Condor Job Management

This page describes how to manage queued or running jobs in Condor, along with other tips and tricks.

Viewing queued jobs

View all queued jobs using the condor_q -global command.

View the status of a single job: condor_q -global user|[jobid]

For more information on condor_q, refer to the official documentation

Note: The -global flag is necessary, since there are three submit nodes, and when you login, you may be on a different node than the one you originally submitted your job from.

Run a whole machine job

Condor supports whole machine jobs. If you wish to allocate all cores on each node for a job, add the following directives to your job submit file:

+RequiresWholeMachine = True
Requirements = (Target.CAN_RUN_WHOLE_MACHINE =?= True)
Rank = memory

The last line (Rank = memory) is optional, but recommended.

For more about whole machine jobs, refer to the official documentation

SSH into a running job

Sometimes you need to access a job in Condor while it is running.

Before you submit your job...

In order to enable the ability to SSH into running jobs, you must add a single directive to your job Submit file:

...
RunAsOwner = True
...

Once your job is running...

  1. Find out what your job ID is by running condor_q [YOUR_USERNAME]:
    condor_q cam02h
    -- Submitter: condor-login.local :  : condor-login.local
    ID      OWNER              SUBMITTED     RUN_TIME   ST PRI SIZE CMD              
    254.0   YOUR_FSUID  9/5    12:29         0+00:01:02 R  0   0.0  a.out   
  1. SSH into the Condor node identified in the ID column:
    condor_ssh_to_job 254.0

    Could not chdir to home directory /panfs/storage.local/scs/home/dcshrum: No such file or directory
    Welcome to slot7@condor-25.local!
    Your condor job is running with pid(s) 23388.
    bash-4.1$
  1. You can now interact with the server that is running your Condor job.

NOTE: It is important to note that you do not have access to your Lustre home directory on the node that is running your job.
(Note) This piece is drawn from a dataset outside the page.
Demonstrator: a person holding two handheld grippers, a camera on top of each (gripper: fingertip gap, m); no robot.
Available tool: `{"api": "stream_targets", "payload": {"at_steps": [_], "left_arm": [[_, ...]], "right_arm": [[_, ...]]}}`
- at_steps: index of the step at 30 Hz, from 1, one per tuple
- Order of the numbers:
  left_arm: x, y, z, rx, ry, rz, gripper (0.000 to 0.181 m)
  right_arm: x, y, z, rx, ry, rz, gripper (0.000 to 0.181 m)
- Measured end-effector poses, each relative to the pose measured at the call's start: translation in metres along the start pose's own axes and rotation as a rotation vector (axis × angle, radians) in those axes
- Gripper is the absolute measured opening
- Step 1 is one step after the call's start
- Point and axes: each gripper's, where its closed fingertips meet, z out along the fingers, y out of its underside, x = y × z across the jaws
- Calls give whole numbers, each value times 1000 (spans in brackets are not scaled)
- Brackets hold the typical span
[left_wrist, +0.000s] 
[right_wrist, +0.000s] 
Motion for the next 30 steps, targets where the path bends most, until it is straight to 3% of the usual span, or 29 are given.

Only those files that you specified to transfer in your submit file (along with logs and output) are available.

How to Retrieve Logs for a running Condor Job

Sometimes you may wish to retrieve logs for a Condor job while it is running.

Before you submit your job...

In order to enable the ability to retrieve logs for running jobs, you must add a single directive to your job Submit file:

...
RunAsOwner = True
...

Once your job is running...

  1. Instruct Condor to crate a dump of your logs using the condor_gather_info command:
    condor_gather_info --jobid 296.0

    Gathering Condor and machine information...
    acquire_job_q: Getting job q for job 296.0
    acquire_job_ad: Getting job ad for job 296.0
    acquire_job_analysis: Getting job analysis for job 296.0
    acquire_job_userlog_lines: Getting job log entries for job 296.0 ulog file is /lustre/scs/home/dcshrum/condor/vanilla/0.log
    cp: cannot stat `/var/log/condor/MasterLog.old': No such file or directory The execute machine for this job is slot3@condor-17.local Creating output file with all results in cgi-YOUR_FSUID-jid296.0-2013-09-07-12_16_55AM-EDT.tar.gz
  1. Extract the logfiles:
tar zxvf cgi-YOUR_FSUID-jid296.0-2013-09-07-12_16_55AM-EDT.tar.gz

For more information about the condor_gather_info command, refer to the official documentation or the manpage.